Speaker: John Boscardin, PhD, Professor, Departments of Medicine and Epidemiology & Biostatistics, University of California, San Francisco
Title: Building better prognostic models: balancing accuracy, interpretability, and usability in the care of older adults
Abstract:
Prognostic models can be powerful tools to help clinicians, patients, and caregivers make individualized decisions—particularly in the complex care of older adults. I will share our group’s experience developing and refining prognostic models tailored to the needs of older populations with a focus on several recurring methodological issues: (1) the tradeoffs between traditional regression and more complex machine learning approaches; (2) model development strategies including feature engineering and variable selection, and internal validation of the full process; (3) balancing the demand for high predictive performance with the need for interpretability of individual features; (4) assessing the stability of individual predictions across a range of potential models; (5) practical approaches for handling of missing data during model implementation.
Bio:
John Boscardin, PhD is Professor in the Departments of Medicine and Epidemiology & Biostatistics at the University of California, San Francisco.

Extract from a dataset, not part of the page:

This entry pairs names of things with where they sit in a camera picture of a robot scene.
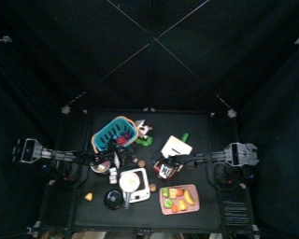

He is Director of the Statistical Laboratory for Aging Research, Co-leader of the UCSF Pepper Center (NIH/NIA P30) Data and Analysis Core, and Co-leader of the Analytics Core for a joint NIH/NIA P01 program project between UCSF and Mt. Sinai. The laboratory is comprised of ten full-time data and statistical scientists and provides deep analytic support across the full lifecycle of research projects. He is a long-time core faculty member for the CTSI K-Scholars Program, serving as statistical mentor to numerous early-stage investigators. Dr. Boscardin received his PhD in Statistics from the University of California, Berkeley and was a faculty member at UCLA in the Departments of Biostatistics and Medicine before joining UCSF in 2008. His areas of methodological expertise include analysis of longitudinal and repeated measures and time to event data, treatment of missing data, Bayesian statistical modeling, and computational methods.